Olha eu Aqui!
Pode parecer, que por eu não escrever constantemente neste blog, que não anda acontecendo nada de interessante por aqui. Não é verdade. Sempre acontecem coisas, mas eu é que ando um pouco preguiçoso. Agora que parei pra pensar nisso, faço uma reflexão. Pensando bem, não é bem preguiça, ando me dedicando mais à programação, que é um negócio que eu amo fazer. Consegui montar um cyber para um amigo meu chamado Beto, um cara super gente fina, muito batalhador, bem jovem, casado com uma garota muito legal que faz um bife acebolado delicioso. Almocei na casa deles algumas vezes durante a montagem do cyber. Eles estão esperando o primeiro filho e estão muito felizes por isso.
O cyber está funcionando e o programa que eu fiz pra gerenciar está funcionando a todo vapor. De vez em quando dá uns “paus”, mas nada grave. Ele me liga, pego minha bike e “voou” até lá e acerto tudo.
O Dogão vai muito bem, obrigado. Está com quase nove meses, bem grande e muito sabido. Perdeu alguns péssimos costumes, como o de comer sapatos (só quando se sente muito solitário) e fazer as necessidades fisiológicas dentro de casa, mas alguns velhos hábitos ainda cultiva, como o de querer secar os pés da minha mãe quando sai do banho.

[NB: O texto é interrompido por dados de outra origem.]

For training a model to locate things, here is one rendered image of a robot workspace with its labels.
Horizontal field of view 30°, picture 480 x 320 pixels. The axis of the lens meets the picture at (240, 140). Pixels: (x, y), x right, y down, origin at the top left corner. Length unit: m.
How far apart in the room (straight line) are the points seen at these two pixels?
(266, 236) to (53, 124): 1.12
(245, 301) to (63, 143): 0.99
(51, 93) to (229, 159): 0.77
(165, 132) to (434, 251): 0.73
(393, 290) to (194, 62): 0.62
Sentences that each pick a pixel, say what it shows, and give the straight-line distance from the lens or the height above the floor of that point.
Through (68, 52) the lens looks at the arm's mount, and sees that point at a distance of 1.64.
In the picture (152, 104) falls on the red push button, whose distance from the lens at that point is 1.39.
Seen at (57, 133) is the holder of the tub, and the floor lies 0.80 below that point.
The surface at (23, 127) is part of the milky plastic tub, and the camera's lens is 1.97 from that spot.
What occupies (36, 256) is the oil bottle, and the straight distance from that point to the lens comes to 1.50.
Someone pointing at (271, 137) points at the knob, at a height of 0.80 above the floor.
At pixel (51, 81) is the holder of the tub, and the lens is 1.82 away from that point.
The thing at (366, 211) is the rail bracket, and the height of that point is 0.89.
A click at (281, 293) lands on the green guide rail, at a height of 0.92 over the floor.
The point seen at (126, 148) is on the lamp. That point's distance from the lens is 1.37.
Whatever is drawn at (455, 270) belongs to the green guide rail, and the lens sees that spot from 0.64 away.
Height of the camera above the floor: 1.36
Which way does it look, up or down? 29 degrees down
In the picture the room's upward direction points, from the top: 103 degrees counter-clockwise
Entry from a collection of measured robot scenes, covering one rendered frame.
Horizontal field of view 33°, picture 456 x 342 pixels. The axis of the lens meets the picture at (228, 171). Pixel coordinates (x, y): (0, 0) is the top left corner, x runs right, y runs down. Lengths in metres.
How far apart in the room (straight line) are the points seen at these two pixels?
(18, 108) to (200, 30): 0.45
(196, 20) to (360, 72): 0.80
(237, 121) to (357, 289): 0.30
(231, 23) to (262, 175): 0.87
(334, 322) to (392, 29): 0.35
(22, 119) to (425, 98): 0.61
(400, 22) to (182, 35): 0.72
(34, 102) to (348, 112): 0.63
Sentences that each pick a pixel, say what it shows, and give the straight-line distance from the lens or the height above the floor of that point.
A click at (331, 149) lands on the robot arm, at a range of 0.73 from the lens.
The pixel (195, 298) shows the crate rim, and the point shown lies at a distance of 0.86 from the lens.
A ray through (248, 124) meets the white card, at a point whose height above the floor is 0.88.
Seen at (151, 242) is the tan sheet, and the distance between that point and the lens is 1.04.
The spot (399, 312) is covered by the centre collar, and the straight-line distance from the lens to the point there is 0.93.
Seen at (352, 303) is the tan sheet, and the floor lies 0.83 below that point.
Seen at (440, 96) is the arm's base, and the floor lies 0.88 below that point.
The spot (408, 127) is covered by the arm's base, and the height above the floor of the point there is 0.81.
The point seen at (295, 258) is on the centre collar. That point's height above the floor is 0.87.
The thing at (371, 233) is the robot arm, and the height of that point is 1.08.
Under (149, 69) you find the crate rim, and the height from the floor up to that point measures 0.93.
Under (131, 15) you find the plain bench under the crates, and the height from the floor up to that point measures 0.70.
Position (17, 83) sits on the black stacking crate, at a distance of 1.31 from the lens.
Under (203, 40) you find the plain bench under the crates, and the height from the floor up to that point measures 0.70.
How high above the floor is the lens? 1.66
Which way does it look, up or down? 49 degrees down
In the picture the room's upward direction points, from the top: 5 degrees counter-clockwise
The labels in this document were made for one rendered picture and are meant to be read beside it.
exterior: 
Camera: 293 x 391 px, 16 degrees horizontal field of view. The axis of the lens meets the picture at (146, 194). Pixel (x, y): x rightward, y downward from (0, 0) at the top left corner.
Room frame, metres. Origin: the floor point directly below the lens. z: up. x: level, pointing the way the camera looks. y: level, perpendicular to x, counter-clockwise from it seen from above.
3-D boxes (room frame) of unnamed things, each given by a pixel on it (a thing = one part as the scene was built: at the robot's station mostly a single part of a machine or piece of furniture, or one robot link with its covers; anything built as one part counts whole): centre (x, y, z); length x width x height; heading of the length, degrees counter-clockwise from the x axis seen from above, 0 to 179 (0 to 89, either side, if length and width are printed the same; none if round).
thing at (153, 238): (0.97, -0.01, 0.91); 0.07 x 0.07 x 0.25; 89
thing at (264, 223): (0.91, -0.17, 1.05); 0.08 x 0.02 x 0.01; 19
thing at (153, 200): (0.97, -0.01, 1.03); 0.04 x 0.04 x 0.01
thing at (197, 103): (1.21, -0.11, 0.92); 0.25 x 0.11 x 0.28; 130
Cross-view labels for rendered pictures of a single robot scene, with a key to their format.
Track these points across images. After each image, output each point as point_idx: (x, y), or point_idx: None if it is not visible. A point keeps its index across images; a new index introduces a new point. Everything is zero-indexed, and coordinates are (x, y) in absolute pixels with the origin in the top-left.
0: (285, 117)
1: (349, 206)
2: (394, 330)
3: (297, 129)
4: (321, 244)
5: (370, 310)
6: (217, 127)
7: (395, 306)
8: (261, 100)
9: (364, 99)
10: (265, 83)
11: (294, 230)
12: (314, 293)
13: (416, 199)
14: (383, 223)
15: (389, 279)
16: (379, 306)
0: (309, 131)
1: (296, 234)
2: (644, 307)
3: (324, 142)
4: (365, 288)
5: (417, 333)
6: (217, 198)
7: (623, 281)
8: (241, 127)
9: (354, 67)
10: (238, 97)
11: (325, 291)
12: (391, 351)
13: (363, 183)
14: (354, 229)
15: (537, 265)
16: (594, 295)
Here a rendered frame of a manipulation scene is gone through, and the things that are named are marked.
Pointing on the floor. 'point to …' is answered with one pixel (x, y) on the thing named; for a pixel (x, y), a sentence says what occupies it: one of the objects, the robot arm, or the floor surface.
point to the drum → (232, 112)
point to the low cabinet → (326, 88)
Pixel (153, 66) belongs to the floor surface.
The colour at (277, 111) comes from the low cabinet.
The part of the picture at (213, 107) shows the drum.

Dogão foi convidado a participar de um concurso de cães e ganhou em primeiro lugar da sua raça. Tudo bem que a concorrência não era lá essas coisas, mas valeu. Ele foi agraciado com uma medalha, um sabonete anti-pulgas, um shampoo, vermífugos e um saco de ração. Nossa foto saiu no jornal da cidade, ficamos meio famosos. Digo meio famosos porque a impressão do jornal é de péssima qualidade e a foto saiu borrada. Só nos reconheceram quem nos conhecia (
).
Estive internado por quase três dias no hospital São Lucas. Tive uma febre muito alta de repente e minha mãe ficou apavorada com os 41 graus de febre, me levando rapidamente para o hospital, achando que poderia ser dengue. O Dr. Joaquim disse que era por causa da minha garganta (aqui faz muito calor e eu tomo muita água gelada), mas minha mãe quase espremeu literalmente o doutor pra ele dar certeza que não era dengue. Então fiquei por lá até melhorar de fato. Tomei muitos soros, vendo TV no quarto. A comida do hospital não é ruim, como dizem. As enfermeiras são muito simpáticas e o Dr. Joaquim é do bem, como todo médico deveria ser.
Voltei pra casa e fiquei emocionado quando o Dogão me viu. Não consegui saber quem estava com mais saudades, eu dele ou ele de mim… Não tenho palavras pra descrever meu sentimento por ele. É meu amigo e não me incomoda o fato dele ter medo de filhote de galinha e de barata. Mas enfrentou uma cobra que entrou na área de serviço da casa. Ele latiu desesperadamente nos fazendo ir até lá pra ver o que estava acontecendo. O Dogão é um herói.